### THE PROBLEM
Here is a block of entries. Write out its lines exactly, from the first through the one containing "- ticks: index".

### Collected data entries
■ ■ ■ ■ ■

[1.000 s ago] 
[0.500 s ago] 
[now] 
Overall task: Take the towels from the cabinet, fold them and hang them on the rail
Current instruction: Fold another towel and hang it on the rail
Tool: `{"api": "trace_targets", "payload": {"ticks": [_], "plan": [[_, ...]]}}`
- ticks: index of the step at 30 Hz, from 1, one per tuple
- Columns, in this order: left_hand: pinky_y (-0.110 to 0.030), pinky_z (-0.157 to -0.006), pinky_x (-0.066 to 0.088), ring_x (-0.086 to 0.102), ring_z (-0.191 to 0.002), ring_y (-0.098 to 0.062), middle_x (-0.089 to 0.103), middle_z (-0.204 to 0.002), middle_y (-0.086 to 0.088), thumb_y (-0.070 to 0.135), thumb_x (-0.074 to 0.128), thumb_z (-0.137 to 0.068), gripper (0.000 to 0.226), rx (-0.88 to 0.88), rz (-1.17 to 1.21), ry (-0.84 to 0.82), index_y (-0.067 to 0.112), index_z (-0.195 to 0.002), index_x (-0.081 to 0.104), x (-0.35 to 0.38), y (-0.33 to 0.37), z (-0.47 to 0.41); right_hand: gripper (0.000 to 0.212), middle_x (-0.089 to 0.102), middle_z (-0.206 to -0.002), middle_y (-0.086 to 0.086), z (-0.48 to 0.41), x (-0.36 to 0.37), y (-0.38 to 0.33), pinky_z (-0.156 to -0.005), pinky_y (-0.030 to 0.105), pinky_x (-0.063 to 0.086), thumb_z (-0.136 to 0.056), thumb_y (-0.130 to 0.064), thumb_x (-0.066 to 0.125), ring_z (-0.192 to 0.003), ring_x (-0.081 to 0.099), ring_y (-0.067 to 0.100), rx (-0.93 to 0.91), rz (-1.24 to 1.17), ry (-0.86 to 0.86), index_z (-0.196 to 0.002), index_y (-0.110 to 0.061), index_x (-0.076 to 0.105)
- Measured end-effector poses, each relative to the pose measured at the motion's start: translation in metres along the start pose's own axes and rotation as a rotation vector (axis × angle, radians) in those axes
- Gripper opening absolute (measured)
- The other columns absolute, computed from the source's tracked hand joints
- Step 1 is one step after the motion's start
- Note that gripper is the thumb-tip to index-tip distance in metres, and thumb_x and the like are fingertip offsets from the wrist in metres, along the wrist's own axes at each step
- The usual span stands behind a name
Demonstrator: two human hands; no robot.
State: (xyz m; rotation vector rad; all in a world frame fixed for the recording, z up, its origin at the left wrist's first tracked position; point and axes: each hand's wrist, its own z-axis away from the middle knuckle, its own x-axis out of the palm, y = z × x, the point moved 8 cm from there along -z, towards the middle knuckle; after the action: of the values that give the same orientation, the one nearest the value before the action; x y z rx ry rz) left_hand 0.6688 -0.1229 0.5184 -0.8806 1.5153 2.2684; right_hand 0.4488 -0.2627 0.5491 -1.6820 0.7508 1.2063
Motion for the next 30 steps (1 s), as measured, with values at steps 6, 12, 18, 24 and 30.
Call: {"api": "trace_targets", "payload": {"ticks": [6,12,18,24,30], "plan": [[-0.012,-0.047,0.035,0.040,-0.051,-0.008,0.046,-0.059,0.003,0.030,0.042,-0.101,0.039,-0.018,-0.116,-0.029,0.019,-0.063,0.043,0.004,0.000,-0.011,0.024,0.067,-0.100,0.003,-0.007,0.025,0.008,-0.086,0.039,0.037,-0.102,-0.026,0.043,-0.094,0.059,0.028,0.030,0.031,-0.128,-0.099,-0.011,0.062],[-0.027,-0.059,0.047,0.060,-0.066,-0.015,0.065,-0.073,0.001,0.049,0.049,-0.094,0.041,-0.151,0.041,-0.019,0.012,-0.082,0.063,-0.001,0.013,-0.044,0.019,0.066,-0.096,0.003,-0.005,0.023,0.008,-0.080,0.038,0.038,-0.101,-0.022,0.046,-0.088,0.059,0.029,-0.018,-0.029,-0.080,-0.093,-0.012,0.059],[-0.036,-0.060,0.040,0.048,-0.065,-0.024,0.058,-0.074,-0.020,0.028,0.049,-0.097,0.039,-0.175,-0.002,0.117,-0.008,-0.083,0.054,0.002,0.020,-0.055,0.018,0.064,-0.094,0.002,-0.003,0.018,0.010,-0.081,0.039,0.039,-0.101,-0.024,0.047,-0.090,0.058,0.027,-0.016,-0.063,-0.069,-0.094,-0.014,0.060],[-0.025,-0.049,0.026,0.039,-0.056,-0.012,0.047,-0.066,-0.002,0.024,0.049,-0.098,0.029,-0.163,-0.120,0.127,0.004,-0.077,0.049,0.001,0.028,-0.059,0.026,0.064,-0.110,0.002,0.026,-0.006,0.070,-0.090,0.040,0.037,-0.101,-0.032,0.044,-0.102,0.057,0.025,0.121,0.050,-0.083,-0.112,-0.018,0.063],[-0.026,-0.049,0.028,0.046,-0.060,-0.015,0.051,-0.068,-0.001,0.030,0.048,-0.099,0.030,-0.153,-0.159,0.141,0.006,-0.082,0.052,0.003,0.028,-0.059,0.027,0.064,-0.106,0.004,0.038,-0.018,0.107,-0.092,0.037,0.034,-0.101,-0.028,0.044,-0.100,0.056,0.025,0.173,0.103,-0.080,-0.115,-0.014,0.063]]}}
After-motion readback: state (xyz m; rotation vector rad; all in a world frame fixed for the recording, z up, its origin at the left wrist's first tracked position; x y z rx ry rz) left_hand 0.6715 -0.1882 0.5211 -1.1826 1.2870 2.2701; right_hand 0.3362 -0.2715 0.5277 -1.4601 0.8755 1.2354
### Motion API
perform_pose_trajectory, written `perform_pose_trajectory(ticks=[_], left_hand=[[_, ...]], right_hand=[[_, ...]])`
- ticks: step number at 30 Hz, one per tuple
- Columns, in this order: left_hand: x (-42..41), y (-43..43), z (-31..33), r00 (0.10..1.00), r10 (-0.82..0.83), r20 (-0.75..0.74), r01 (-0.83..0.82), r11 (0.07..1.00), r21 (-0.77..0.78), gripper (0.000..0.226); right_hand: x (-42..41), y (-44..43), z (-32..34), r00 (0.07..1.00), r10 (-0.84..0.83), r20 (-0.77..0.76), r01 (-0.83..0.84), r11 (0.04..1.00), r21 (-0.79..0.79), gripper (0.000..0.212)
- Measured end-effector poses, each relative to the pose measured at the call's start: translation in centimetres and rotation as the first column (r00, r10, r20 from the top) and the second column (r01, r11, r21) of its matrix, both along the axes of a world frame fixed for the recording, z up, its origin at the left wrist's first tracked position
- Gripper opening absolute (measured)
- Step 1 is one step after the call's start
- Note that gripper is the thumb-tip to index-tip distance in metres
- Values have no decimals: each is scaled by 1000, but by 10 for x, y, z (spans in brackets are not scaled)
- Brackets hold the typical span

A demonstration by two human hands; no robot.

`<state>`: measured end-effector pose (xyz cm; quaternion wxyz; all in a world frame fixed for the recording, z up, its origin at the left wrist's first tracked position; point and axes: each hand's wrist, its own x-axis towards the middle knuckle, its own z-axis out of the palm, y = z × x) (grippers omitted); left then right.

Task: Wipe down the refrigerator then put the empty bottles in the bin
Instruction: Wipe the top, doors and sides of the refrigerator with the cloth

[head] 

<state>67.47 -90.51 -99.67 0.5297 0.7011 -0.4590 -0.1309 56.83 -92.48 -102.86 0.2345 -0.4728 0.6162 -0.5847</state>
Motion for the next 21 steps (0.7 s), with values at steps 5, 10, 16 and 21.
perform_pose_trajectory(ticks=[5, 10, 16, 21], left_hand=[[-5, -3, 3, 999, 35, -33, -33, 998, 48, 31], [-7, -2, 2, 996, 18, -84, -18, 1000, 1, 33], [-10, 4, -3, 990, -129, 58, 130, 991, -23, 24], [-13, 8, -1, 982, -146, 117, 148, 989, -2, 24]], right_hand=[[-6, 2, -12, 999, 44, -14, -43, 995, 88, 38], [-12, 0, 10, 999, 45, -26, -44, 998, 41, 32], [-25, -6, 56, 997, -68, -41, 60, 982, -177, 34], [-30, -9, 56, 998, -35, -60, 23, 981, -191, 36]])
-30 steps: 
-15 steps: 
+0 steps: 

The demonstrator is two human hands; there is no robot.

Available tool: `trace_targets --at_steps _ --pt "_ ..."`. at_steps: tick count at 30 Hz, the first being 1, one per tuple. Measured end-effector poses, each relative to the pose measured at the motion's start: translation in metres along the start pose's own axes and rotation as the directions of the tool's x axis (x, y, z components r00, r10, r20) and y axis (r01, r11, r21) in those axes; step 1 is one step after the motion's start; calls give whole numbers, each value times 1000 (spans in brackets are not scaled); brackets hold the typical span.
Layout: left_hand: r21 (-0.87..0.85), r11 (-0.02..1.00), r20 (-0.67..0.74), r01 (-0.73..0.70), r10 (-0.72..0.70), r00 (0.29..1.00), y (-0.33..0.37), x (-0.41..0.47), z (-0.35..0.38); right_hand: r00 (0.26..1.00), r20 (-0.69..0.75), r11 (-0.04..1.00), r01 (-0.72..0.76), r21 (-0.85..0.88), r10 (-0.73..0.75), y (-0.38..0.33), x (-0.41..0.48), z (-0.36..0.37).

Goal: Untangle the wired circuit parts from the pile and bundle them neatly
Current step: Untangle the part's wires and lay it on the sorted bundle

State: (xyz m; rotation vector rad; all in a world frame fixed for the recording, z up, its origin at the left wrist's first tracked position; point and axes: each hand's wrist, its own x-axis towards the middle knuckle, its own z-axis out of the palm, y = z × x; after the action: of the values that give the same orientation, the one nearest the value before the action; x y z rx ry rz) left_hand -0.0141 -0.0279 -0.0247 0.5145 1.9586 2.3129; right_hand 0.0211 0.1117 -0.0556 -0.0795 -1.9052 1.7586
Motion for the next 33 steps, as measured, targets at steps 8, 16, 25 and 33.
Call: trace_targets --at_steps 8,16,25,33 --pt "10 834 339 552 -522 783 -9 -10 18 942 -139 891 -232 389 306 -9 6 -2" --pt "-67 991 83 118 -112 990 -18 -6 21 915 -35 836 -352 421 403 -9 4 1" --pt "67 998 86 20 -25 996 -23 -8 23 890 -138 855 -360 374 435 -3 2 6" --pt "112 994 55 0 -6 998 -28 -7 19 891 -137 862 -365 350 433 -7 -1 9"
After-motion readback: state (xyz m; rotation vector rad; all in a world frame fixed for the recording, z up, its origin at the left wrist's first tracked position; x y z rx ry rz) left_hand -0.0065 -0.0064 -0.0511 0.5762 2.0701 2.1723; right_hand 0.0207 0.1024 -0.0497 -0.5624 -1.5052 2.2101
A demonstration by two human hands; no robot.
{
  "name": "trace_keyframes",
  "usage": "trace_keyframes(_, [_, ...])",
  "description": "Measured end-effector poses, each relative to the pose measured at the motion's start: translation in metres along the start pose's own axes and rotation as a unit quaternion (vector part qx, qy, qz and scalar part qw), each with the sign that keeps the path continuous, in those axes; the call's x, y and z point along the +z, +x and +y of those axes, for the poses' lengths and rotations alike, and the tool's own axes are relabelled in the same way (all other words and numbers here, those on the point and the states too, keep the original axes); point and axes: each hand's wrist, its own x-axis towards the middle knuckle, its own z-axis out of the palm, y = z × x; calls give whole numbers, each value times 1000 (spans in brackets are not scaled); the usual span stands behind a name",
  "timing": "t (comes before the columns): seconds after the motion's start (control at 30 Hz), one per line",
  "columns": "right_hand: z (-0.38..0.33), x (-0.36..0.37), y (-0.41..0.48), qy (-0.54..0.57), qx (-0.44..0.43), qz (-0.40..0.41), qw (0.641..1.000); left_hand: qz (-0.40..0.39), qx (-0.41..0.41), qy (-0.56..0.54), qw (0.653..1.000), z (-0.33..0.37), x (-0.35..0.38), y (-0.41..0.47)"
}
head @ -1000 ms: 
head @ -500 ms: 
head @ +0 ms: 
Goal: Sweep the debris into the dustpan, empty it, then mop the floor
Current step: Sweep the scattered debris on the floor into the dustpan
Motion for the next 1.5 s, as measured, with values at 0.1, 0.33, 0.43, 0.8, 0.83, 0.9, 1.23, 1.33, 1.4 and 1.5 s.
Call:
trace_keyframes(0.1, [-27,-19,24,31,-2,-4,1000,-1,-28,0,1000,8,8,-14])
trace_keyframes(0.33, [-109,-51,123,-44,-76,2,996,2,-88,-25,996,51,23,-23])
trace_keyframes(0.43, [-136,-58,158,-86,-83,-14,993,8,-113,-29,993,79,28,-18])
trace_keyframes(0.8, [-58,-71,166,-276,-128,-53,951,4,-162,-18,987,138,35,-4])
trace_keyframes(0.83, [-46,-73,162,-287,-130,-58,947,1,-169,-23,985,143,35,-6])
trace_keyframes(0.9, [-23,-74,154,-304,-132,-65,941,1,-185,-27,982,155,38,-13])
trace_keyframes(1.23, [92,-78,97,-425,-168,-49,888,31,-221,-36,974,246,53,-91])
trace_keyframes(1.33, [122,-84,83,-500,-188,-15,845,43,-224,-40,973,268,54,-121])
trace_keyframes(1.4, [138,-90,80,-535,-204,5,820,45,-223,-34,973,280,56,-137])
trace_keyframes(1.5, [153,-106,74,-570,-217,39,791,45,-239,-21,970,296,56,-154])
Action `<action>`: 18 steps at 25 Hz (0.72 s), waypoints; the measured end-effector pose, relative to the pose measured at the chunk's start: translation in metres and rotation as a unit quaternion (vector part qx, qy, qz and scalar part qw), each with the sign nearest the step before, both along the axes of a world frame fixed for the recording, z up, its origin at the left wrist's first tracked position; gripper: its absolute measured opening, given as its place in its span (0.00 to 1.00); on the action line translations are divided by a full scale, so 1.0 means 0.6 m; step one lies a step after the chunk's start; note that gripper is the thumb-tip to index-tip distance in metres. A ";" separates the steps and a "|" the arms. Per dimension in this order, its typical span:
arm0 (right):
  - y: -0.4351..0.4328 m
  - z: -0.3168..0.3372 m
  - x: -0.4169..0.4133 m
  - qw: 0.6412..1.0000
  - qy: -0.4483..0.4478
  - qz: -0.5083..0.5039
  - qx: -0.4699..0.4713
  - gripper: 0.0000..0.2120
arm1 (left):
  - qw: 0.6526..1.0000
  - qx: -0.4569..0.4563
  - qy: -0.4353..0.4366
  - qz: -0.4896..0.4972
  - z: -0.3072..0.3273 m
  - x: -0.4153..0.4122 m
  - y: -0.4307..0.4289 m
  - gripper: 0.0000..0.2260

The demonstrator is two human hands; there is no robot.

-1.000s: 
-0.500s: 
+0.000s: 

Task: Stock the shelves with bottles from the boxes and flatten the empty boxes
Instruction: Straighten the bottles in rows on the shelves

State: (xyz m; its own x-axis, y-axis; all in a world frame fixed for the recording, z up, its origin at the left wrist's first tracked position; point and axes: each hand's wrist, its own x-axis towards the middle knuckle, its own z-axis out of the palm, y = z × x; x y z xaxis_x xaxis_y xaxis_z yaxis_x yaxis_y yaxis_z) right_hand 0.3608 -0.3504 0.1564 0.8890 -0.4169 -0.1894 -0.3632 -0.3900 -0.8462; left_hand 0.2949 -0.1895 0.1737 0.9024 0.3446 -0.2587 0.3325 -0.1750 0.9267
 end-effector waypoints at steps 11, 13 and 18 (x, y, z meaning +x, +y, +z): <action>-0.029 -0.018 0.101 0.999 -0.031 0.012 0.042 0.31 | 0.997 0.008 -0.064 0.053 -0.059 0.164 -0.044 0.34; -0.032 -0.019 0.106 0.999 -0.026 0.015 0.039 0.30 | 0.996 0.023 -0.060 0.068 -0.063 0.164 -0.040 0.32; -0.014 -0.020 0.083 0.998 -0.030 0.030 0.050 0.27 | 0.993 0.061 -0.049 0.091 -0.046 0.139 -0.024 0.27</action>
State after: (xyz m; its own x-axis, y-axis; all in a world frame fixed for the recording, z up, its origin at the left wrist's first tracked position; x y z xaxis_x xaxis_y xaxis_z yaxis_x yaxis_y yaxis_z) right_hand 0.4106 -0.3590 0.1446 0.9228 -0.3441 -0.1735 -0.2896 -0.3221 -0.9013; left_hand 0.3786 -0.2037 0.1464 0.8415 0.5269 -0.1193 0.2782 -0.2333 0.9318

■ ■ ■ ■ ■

### ANSWER TO THIS PROBLEM
[1.000 s ago] 
[0.500 s ago] 
[now] 
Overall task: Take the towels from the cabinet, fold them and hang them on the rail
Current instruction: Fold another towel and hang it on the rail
Tool: `{"api": "trace_targets", "payload": {"ticks": [_], "plan": [[_, ...]]}}`
- ticks: index of the step at 30 Hz, from 1, one per tuple

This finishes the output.